Would it please Orholam more if His people massacred all captured enemies? Were they supposed to build giant cages for the captured until hostilities ceased?

What if the hostilities lasted decades? Who would feed their foes for so long? Would they feed them still if war led to famine, as it so often did? Who would stand guard over these men? What kind of horrors must happen in such cages? Aside from being economically impossible, was it really humane to sequester men away from society and family? Man is a social animal. Even slaves were allowed human connections, the company of peers, perhaps the love of a woman or a man, and the hope of children—if often blighted hopes. What would long-term prisoners have?

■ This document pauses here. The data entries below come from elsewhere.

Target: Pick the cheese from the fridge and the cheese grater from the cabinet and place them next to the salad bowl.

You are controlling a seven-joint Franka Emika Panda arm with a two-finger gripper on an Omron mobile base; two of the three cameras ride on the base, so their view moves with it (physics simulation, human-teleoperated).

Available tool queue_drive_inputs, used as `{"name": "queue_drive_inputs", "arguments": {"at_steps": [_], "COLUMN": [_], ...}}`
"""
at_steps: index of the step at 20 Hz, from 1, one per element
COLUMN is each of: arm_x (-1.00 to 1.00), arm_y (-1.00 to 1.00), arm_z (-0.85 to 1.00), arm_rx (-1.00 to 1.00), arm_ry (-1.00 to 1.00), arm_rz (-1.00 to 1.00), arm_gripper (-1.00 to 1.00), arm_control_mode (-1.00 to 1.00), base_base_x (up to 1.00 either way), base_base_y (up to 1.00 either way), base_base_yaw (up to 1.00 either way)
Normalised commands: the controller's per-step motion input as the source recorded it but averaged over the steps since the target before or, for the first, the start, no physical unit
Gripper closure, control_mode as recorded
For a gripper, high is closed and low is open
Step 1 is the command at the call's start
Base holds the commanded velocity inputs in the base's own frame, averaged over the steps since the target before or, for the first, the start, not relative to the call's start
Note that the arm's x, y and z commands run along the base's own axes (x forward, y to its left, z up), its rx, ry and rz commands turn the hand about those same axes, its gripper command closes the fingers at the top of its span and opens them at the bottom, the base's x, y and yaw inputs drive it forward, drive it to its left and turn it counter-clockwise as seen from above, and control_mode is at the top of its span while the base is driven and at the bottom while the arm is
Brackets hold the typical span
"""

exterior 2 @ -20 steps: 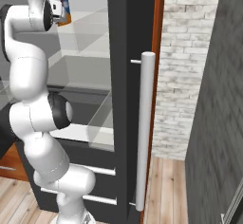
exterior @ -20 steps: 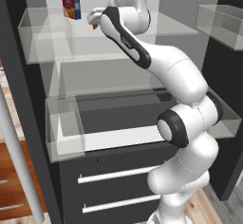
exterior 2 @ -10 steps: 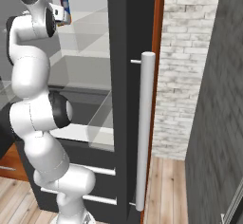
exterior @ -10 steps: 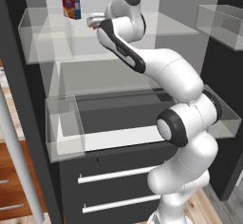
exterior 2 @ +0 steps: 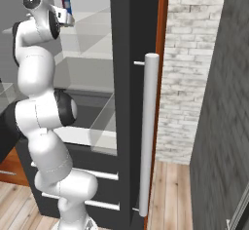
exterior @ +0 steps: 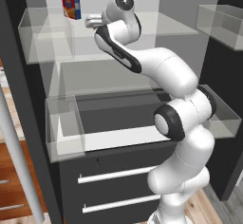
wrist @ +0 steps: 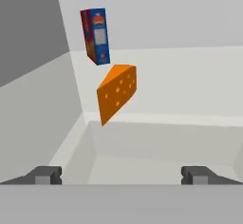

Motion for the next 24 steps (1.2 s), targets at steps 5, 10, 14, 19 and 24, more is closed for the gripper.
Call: {"name": "queue_drive_inputs", "arguments": {"at_steps": [5,10,14,19,24], "arm_x": [0.20,0.28,0.38,0.38,0.36], "arm_y": [0.08,0.15,0.13,0.03,0.03], "arm_z": [0.01,0.00,0.00,0.00,0.00], "arm_rx": [0.00,0.00,0.00,0.00,0.00], "arm_ry": [0.00,0.00,0.02,0.04,0.01], "arm_rz": [0.00,0.00,0.00,0.01,0.00], "arm_gripper": [-1.00,-1.00,-1.00,-1.00,-1.00], "arm_control_mode": [-1.00,-1.00,-1.00,-1.00,-1.00], "base_base_x": [0.00,0.00,0.00,0.00,0.00], "base_base_y": [0.00,0.00,0.00,0.00,0.00], "base_base_yaw": [0.00,0.00,0.00,0.00,0.00]}}
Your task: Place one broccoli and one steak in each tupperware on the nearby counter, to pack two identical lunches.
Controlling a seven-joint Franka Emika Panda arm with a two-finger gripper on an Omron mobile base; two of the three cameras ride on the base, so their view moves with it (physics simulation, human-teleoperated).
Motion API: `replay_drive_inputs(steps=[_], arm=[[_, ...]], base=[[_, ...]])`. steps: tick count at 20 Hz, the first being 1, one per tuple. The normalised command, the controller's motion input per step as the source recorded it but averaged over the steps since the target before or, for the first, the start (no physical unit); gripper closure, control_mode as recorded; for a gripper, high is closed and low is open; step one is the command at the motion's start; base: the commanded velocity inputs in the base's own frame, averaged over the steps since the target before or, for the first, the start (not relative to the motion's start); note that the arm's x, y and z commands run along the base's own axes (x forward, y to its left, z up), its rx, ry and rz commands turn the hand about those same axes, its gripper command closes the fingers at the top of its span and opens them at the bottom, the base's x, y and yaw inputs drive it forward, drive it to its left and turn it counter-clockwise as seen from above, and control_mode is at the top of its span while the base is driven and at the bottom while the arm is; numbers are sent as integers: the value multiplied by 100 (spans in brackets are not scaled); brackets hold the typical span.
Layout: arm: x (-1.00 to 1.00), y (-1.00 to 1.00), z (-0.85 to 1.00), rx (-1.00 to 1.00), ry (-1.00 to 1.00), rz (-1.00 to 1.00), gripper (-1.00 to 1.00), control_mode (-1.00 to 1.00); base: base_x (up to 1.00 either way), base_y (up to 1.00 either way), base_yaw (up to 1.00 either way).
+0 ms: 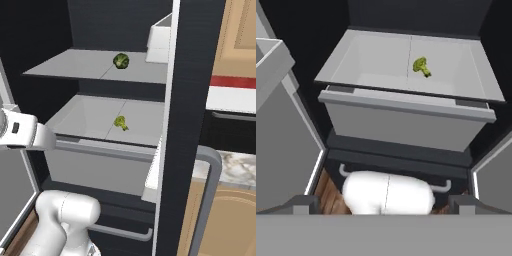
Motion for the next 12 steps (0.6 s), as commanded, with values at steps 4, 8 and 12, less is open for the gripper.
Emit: replay_drive_inputs(steps=[4, 8, 12], arm=[[78, 0, 31, 0, -7, 0, -100, -100], [80, -9, 6, 0, -10, 0, -100, -100], [52, 0, 3, 0, -26, 0, -100, -100]], base=[[0, 0, 0], [0, 0, 0], [0, 0, 0]])
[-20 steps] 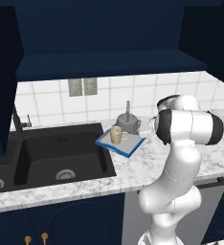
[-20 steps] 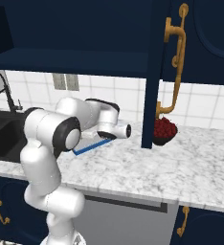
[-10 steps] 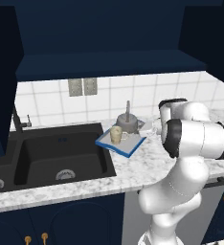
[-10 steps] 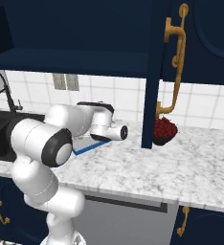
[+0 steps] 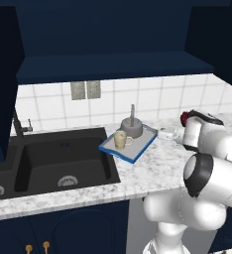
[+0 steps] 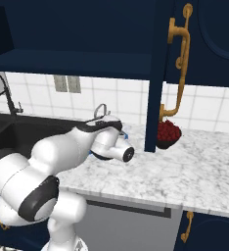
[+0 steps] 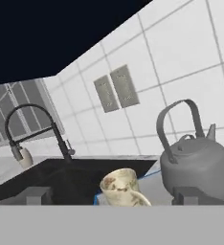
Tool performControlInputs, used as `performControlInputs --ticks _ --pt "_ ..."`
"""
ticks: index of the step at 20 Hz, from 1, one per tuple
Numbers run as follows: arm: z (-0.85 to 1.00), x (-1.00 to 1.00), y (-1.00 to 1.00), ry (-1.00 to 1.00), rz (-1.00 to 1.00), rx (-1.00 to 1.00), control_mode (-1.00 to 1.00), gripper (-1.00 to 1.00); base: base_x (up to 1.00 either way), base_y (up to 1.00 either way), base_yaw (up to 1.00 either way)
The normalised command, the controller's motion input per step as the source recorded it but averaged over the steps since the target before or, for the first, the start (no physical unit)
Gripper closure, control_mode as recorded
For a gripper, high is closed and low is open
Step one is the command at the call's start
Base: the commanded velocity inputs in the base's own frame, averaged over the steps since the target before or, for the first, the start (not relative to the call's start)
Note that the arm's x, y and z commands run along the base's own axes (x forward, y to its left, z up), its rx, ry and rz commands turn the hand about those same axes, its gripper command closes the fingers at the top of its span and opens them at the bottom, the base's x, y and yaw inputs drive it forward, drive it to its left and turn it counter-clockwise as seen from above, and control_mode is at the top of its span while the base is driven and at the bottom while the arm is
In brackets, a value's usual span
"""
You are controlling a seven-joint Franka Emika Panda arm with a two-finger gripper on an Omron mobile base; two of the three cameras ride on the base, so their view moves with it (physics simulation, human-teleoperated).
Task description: Pick the kettle from the counter and place it on the tray. Then pick the mug from the cabinet and place it on the tray. Then close the cabinet doors.
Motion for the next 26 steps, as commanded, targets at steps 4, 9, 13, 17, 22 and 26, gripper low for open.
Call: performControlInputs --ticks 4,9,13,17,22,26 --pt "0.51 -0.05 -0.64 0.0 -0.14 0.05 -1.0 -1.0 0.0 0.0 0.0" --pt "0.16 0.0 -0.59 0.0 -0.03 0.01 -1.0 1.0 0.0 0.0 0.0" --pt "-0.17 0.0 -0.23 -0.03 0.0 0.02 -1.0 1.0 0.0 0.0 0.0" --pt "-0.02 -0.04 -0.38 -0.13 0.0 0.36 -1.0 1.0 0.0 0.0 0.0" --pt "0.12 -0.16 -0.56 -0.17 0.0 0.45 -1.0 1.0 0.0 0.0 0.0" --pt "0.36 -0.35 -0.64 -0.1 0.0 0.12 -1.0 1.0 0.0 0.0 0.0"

So the Chromeria compromised. The biggest concession they’d won was that children of slaves were now born free.

With slaves’ children born free, the only sources of new slaves were suddenly criminals, war, and piracy. Unsurprisingly, more things were made illegal, especially for poor young men and young women; piracy increased dramatically, and small wars were started on pretexts to allow raids for slave labor—which had, indeed, fed the fires of the unending Blood Wars.

When Gavin had violently ended the Blood Wars, he’d demanded that all the slaves taken by each side be allowed to return home.